[TRY IT] Give back every line of the material below exactly, but no images.

[INFORMATION SUPPLIED]
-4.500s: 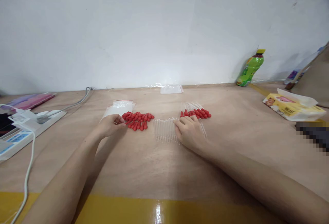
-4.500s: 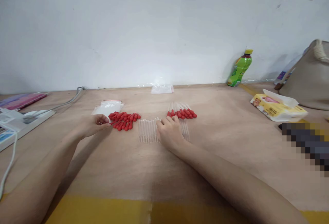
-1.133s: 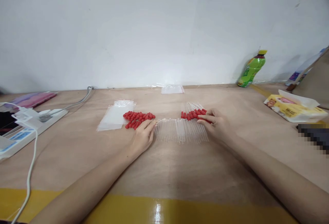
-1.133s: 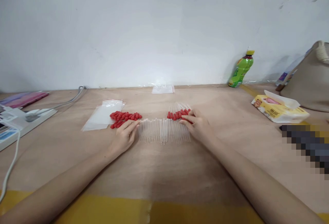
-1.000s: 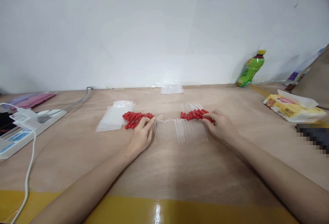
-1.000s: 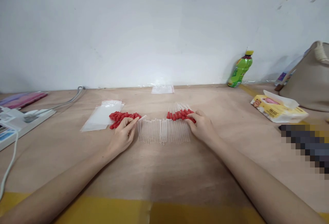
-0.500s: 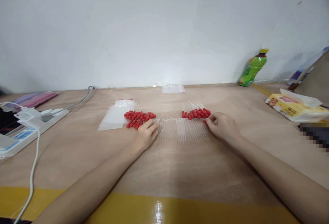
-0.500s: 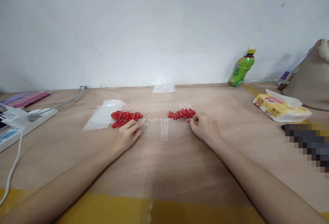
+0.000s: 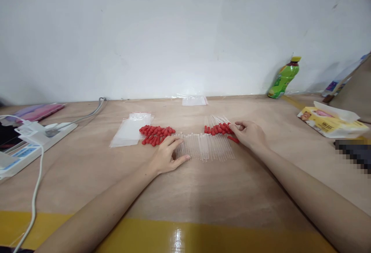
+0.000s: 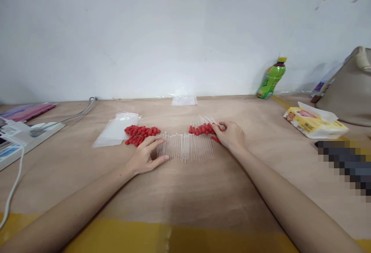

[RESULT]
-4.500s: 
-4.500s: 
-1.133s: 
-1.133s: 
-1.000s: 
-1.000s: 
-0.500s: 
-0.500s: 
+0.000s: 
+0.000s: 

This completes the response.